=== Provided data ===
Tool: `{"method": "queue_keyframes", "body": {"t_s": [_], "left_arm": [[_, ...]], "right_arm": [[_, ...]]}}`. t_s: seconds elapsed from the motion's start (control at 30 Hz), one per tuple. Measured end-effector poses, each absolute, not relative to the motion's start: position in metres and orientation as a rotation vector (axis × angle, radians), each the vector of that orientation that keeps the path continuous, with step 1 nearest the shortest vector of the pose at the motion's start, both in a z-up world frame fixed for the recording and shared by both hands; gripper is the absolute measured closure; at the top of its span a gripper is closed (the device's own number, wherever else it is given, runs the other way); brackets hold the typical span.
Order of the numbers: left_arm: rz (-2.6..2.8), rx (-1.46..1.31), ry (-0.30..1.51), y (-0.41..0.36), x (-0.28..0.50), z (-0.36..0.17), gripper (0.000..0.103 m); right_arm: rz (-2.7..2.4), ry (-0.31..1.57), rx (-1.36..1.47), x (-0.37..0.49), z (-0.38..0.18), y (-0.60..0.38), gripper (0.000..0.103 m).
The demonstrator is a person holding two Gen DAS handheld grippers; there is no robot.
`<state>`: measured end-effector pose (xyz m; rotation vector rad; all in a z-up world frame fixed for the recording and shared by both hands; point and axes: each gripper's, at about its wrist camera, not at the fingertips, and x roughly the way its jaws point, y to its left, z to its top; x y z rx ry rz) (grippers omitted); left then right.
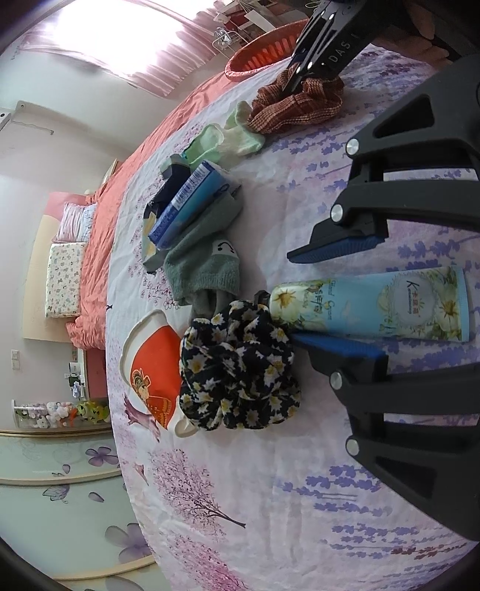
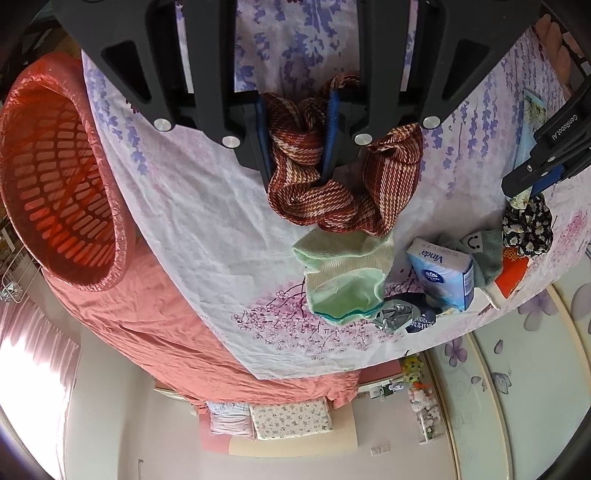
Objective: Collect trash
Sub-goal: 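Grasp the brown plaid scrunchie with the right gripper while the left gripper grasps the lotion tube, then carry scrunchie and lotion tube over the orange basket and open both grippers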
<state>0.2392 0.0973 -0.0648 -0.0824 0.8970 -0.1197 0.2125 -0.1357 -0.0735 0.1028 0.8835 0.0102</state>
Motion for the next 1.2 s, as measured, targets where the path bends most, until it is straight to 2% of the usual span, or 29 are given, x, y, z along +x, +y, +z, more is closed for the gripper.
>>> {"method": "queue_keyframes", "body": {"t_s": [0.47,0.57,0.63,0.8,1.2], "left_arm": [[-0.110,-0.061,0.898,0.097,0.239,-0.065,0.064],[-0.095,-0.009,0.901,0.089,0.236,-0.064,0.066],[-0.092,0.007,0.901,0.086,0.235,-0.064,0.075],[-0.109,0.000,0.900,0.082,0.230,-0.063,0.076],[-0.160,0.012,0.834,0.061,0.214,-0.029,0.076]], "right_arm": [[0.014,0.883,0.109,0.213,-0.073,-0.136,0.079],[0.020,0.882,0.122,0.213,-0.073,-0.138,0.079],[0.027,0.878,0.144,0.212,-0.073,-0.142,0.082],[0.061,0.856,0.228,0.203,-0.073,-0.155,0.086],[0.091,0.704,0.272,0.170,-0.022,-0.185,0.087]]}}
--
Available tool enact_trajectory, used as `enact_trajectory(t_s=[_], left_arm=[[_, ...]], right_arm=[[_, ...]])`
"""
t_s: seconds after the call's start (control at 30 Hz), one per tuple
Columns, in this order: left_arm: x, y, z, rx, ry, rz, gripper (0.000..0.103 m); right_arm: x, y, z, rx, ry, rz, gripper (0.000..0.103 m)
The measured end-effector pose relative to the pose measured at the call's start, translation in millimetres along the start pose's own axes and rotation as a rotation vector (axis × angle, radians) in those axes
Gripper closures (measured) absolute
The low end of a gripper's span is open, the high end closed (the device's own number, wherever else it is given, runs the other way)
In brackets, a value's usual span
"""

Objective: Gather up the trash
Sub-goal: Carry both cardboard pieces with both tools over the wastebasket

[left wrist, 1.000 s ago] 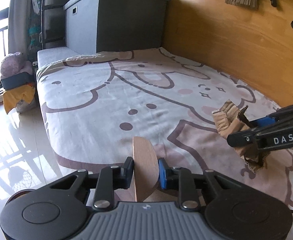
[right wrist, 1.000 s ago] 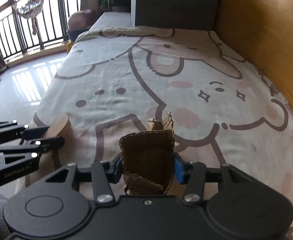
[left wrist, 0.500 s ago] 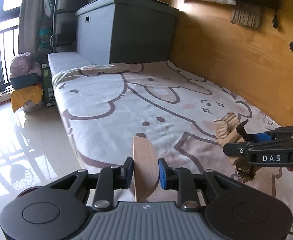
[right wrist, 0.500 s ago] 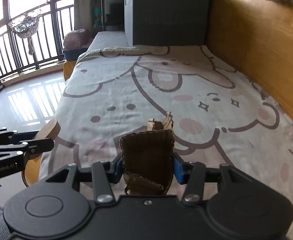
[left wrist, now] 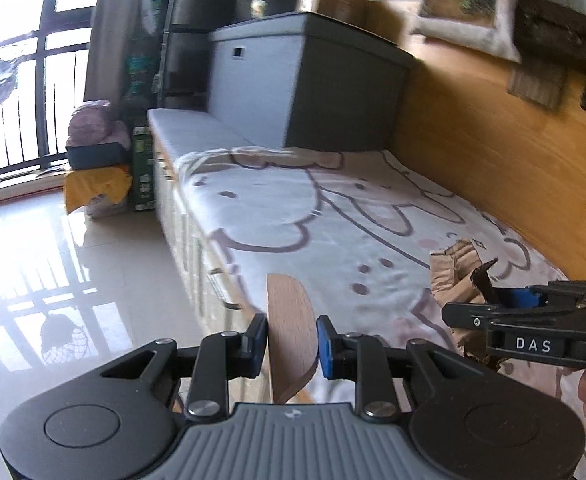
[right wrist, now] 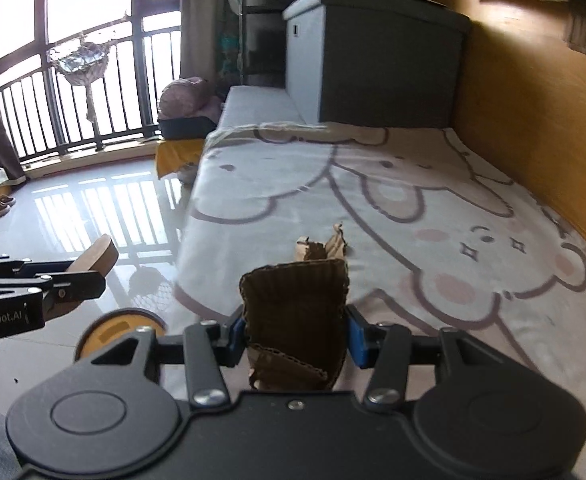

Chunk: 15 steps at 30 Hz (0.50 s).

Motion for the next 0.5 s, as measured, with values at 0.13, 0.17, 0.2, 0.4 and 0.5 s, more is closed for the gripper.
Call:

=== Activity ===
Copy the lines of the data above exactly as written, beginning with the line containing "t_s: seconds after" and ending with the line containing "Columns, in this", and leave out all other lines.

=== Completed task ===
t_s: seconds after the call's start (control at 30 Hz), one per tuple
Columns, in this order: left_arm: x, y, z, rx, ry, rz, gripper (0.000..0.103 m); right_arm: x, y, z, rx, ry, rz, gripper (0.000..0.103 m)

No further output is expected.